◆ **TASK STATEMENT**
Return each line of the listing that contains the string "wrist".

◆ **DATASET CONTENT**
◆ ◆ ◆ ◆ ◆ ◆ ◆
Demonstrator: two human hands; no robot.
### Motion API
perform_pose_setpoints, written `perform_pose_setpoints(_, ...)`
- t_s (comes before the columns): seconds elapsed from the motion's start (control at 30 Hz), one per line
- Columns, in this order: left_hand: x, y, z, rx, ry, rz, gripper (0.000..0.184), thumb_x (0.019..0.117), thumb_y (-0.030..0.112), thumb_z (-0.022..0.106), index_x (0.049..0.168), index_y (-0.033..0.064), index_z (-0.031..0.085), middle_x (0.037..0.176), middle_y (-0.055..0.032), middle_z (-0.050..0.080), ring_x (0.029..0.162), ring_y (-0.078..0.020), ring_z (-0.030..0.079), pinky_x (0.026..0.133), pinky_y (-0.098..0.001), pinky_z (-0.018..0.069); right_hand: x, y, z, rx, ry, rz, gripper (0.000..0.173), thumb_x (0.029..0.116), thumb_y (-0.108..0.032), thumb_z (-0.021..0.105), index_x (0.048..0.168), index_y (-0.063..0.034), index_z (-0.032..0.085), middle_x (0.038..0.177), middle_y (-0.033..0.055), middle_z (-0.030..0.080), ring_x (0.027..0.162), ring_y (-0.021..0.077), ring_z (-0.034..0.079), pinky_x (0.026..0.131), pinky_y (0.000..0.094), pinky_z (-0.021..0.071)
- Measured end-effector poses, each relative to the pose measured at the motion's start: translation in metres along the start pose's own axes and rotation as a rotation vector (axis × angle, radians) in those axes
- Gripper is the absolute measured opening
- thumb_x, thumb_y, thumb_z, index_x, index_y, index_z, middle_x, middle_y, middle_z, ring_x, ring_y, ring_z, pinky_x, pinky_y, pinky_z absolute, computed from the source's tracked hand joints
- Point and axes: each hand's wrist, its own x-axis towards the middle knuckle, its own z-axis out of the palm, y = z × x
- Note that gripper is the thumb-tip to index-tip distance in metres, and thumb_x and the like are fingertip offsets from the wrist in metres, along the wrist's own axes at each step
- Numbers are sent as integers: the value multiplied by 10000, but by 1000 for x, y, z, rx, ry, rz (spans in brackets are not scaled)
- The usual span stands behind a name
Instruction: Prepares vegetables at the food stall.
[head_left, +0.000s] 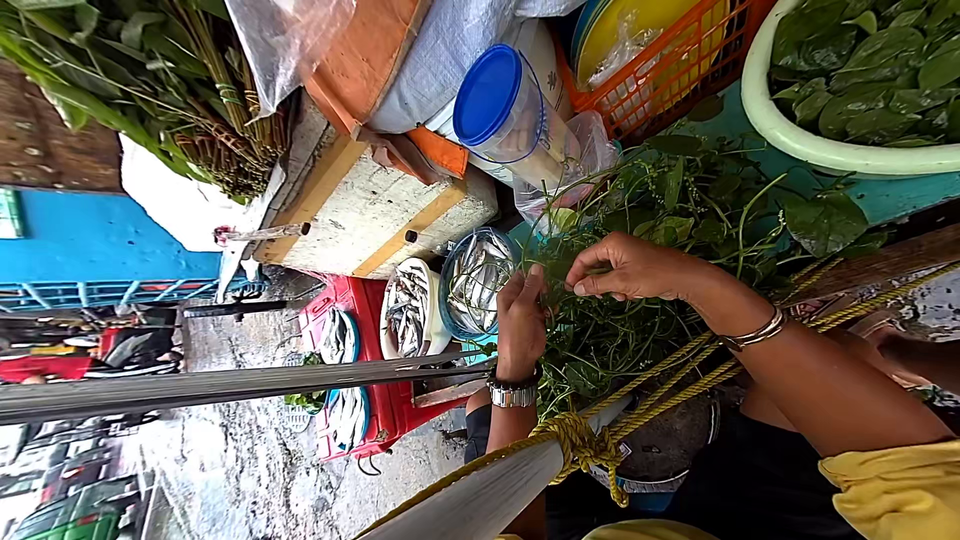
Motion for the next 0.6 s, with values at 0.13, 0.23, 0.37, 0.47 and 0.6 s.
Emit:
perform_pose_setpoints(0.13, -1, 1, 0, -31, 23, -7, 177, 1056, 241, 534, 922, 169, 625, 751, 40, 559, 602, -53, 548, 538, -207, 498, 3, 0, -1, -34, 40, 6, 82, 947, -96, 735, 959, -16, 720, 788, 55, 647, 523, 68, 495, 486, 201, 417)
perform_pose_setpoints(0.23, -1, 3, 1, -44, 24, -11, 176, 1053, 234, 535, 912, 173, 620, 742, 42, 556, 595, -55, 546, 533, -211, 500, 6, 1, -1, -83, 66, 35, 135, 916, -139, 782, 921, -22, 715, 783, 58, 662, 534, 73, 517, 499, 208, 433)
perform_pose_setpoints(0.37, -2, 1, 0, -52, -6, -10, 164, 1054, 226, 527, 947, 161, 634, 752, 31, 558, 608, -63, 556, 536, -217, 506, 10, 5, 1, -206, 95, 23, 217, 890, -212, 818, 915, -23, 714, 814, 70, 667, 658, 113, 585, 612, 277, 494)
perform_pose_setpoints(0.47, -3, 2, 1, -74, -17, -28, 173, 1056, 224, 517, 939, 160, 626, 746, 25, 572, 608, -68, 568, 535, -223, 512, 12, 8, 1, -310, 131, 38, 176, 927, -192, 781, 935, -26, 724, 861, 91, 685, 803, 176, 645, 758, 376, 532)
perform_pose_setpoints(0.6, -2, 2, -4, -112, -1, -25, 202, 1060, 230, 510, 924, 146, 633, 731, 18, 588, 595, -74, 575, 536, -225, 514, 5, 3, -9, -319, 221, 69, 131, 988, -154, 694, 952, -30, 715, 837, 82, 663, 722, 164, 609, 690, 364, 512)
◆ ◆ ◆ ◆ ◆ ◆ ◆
◆ **WRITTEN ANSWER**
- Point and axes: each hand's wrist, its own x-axis towards the middle knuckle, its own z-axis out of the palm, y = z × x
- Note that gripper is the thumb-tip to index-tip distance in metres, and thumb_x and the like are fingertip offsets from the wrist in metres, along the wrist's own axes at each step

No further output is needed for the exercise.